The degenerative nature of Alzheimer’s means that carers are regularly presented with new challenges. As the disease progresses, August no longer recognises his own home and is restlessly, constantly searching for it, while his spatial orientation is deteriorating. Objects go missing and others are blamed. His take on reality becomes disturbing for the family when they realise he thinks the TV presenter is in the room and goes up to the TV screen to offer him a biscuit. The situation is becoming increasingly frightening for August too: he has hallucinations and reacts aggressively to a new carer who doesn’t know how to handle him. The demands are such that the family decide he will have to go into a home: the up side is that a place becomes available in the residential home in the village which he knows and where they know him and his transfer there goes smoothly.

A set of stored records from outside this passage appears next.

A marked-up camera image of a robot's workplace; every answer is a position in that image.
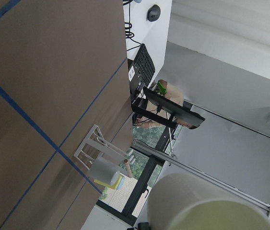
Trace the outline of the cream plastic cup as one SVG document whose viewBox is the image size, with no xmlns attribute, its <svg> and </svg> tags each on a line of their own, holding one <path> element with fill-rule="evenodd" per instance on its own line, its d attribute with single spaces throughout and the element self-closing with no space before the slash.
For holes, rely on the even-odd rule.
<svg viewBox="0 0 270 230">
<path fill-rule="evenodd" d="M 253 205 L 189 173 L 160 179 L 148 198 L 153 230 L 270 230 Z"/>
</svg>

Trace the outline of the black monitor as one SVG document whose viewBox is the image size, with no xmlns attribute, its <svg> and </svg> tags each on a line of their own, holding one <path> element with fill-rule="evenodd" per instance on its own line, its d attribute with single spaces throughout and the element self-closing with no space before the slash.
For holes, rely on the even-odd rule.
<svg viewBox="0 0 270 230">
<path fill-rule="evenodd" d="M 171 100 L 157 94 L 156 92 L 148 89 L 147 87 L 143 87 L 143 92 L 146 98 L 151 101 L 154 105 L 157 106 L 157 111 L 159 112 L 161 109 L 168 112 L 170 115 L 169 119 L 161 117 L 160 115 L 154 114 L 148 110 L 140 108 L 135 103 L 131 105 L 133 112 L 144 116 L 148 119 L 151 119 L 155 122 L 158 122 L 166 127 L 175 128 L 176 123 L 173 122 L 173 118 L 180 118 L 184 121 L 191 123 L 192 125 L 198 127 L 205 120 L 204 117 L 200 115 L 195 115 L 194 112 L 188 111 L 185 107 L 182 107 Z"/>
</svg>

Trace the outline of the seated person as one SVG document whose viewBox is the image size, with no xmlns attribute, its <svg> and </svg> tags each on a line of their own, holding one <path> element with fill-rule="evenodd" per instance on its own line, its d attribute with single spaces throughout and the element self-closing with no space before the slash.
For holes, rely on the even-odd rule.
<svg viewBox="0 0 270 230">
<path fill-rule="evenodd" d="M 172 102 L 182 106 L 184 102 L 184 95 L 183 93 L 176 87 L 171 85 L 165 80 L 159 80 L 157 82 L 156 91 L 158 94 L 162 94 L 166 99 L 171 100 Z M 152 113 L 157 112 L 157 106 L 154 105 L 150 100 L 148 99 L 142 99 L 140 102 L 140 108 L 145 109 L 147 111 L 150 111 Z M 183 127 L 187 127 L 188 129 L 196 129 L 197 127 L 183 119 L 177 118 L 176 122 L 180 124 Z M 141 115 L 135 115 L 133 125 L 140 126 L 143 128 L 153 128 L 153 127 L 161 127 L 162 124 L 152 120 L 148 119 Z"/>
</svg>

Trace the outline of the black computer mouse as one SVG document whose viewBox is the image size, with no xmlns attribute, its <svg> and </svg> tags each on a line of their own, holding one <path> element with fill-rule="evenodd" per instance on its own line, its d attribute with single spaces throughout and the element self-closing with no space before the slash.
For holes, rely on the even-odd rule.
<svg viewBox="0 0 270 230">
<path fill-rule="evenodd" d="M 159 19 L 161 15 L 161 8 L 155 4 L 147 11 L 147 20 L 150 22 L 155 22 Z"/>
</svg>

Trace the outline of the grey plastic cup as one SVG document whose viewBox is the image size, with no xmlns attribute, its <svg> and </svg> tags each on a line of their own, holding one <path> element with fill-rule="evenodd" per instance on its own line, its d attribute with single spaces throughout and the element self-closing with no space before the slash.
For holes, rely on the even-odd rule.
<svg viewBox="0 0 270 230">
<path fill-rule="evenodd" d="M 90 177 L 108 185 L 115 184 L 119 175 L 119 167 L 103 157 L 97 158 L 89 170 Z"/>
</svg>

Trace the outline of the black keyboard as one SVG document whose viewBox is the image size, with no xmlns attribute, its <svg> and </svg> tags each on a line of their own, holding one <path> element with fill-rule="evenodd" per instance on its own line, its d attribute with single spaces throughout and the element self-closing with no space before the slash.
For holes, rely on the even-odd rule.
<svg viewBox="0 0 270 230">
<path fill-rule="evenodd" d="M 141 44 L 135 56 L 134 64 L 138 73 L 142 75 L 142 81 L 148 86 L 155 73 L 155 67 L 145 44 Z"/>
</svg>

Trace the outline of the yellow plastic cup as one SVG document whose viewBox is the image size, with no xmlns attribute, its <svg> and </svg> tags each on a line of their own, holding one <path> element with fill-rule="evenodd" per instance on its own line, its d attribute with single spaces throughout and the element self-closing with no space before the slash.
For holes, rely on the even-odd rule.
<svg viewBox="0 0 270 230">
<path fill-rule="evenodd" d="M 121 178 L 122 178 L 122 175 L 119 176 L 119 178 L 117 179 L 117 181 L 113 185 L 109 185 L 109 184 L 103 183 L 103 182 L 101 182 L 99 180 L 96 180 L 96 179 L 94 179 L 94 182 L 97 183 L 97 184 L 103 185 L 105 187 L 108 187 L 110 189 L 117 190 L 117 187 L 118 187 L 118 185 L 119 185 L 119 183 L 121 181 Z"/>
</svg>

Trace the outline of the aluminium frame post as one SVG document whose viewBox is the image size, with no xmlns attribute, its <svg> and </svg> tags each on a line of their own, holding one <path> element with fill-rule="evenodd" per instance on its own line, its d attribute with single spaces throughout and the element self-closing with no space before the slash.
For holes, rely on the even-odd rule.
<svg viewBox="0 0 270 230">
<path fill-rule="evenodd" d="M 187 172 L 189 173 L 192 173 L 198 177 L 200 177 L 201 179 L 204 179 L 232 194 L 235 194 L 237 195 L 238 197 L 250 202 L 251 204 L 253 205 L 256 205 L 258 206 L 259 208 L 265 210 L 267 212 L 267 216 L 270 217 L 270 204 L 267 204 L 267 203 L 264 203 L 244 192 L 242 192 L 241 190 L 225 183 L 225 182 L 222 182 L 198 169 L 195 169 L 194 167 L 191 167 L 191 166 L 186 166 L 182 163 L 180 163 L 178 160 L 175 160 L 172 156 L 169 156 L 167 155 L 166 153 L 163 153 L 159 150 L 155 150 L 154 148 L 151 148 L 150 146 L 146 145 L 144 142 L 140 141 L 140 140 L 137 140 L 135 139 L 132 143 L 133 147 L 136 147 L 136 148 L 141 148 L 142 150 L 145 150 L 149 153 L 151 153 L 152 155 L 164 160 L 164 161 L 168 161 L 170 162 L 171 164 L 183 169 L 183 170 L 186 170 Z"/>
</svg>

Though Arno’s brother and sister can’t bear the home, Arno himself has no problems with it and continues to visit his father there. In recognition that August is now in the final stages of his life the family clear the house out and come across objects which evoke memories of a bygone era : ‘an old coffee mill, a wooden schnitzel mallet, lampshades, the drum from my parents’ first washing machine‘. More telling are the notes Arno finds which his father wrote as a 24 year old about his war experiences. Arno knew as a child that the period spent in the Russian military hospital with dysentery had marked him : in his wallet he always carried a photo of himself, 6 stone, emaciated, on his release from hospital. However it is only when reading the notes found in the cellar that Arno finds out the terrible things his 18 year old father saw in that hospital and realises the extent of his trauma.

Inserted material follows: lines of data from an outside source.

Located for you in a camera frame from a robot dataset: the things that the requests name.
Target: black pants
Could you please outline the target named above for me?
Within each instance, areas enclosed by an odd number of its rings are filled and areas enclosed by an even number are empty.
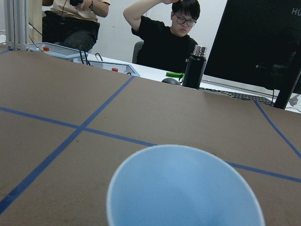
[[[61,42],[62,46],[89,51],[96,43],[99,23],[71,17],[61,17],[45,11],[43,42]]]

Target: black monitor
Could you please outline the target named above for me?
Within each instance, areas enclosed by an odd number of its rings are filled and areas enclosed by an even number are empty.
[[[301,94],[301,0],[227,0],[205,75]]]

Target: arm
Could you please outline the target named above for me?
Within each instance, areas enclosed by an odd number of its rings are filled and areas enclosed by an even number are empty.
[[[79,6],[76,6],[75,8],[77,10],[85,10],[91,6],[92,0],[83,0],[83,3]],[[97,15],[101,17],[106,17],[109,13],[109,3],[102,2],[99,0],[93,0],[93,7],[92,11]]]
[[[140,0],[123,11],[123,16],[131,27],[137,32],[139,30],[141,16],[155,5],[170,4],[179,0]]]
[[[52,6],[53,0],[42,0],[42,6]]]

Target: black thermos bottle
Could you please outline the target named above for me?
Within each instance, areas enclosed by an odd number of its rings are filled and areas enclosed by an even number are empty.
[[[206,65],[206,47],[195,45],[186,67],[183,86],[198,89]]]

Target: black t-shirt
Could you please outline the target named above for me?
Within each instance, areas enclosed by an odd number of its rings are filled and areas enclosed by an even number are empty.
[[[186,59],[197,45],[189,35],[175,36],[163,22],[145,16],[141,17],[138,32],[132,29],[132,33],[144,41],[137,55],[137,64],[165,71],[184,73]]]

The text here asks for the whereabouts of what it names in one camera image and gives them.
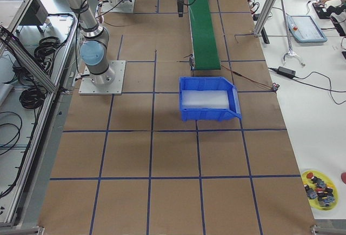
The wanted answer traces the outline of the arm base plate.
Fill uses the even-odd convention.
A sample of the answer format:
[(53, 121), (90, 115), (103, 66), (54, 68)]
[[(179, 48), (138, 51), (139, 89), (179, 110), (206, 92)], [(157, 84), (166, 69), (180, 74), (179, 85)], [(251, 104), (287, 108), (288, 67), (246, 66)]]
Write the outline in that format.
[(102, 75), (93, 75), (85, 67), (79, 87), (80, 95), (121, 95), (126, 61), (109, 61), (108, 70)]
[(132, 14), (134, 12), (135, 0), (103, 0), (101, 12)]

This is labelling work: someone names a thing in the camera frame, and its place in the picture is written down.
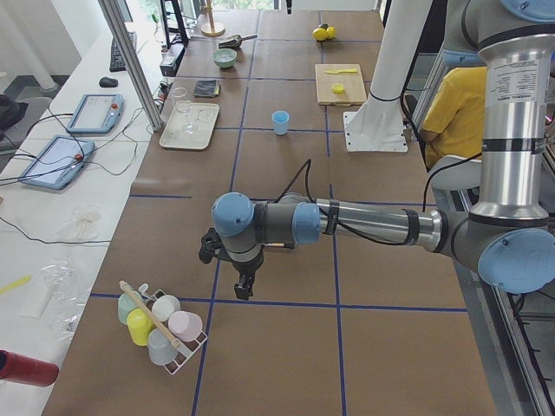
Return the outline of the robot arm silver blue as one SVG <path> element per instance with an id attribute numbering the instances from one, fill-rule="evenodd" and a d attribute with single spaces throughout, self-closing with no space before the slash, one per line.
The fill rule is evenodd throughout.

In the last section of the book, the paragraphs are shorter and less connected, snatches of dialogue between the two men, observations of life in the home, statements and aphorisms, as if reflecting the intermittent and unconnected nature of expression and communication in the later stages of Alzheimer’s. As if the mind, like a flame, flickers into life for a moment and then dies down. I read this book in German when it was first published- it helped me understand my own mother’s gradual decline into dementia. I clung onto the portrayal of August Geiger as I had clung on to moments when my own mother’s personality shone out and she was still herself. Reading it again now in Stefan Tobler’s excellent translation I am reminded of the importance of this kind of memoir for all of us when Alzheimer’s touches our lives more and more. To help us recognise the beginnings of the disease and find ways of living with it, whether carer or sufferer, while keeping the person still there, still alive.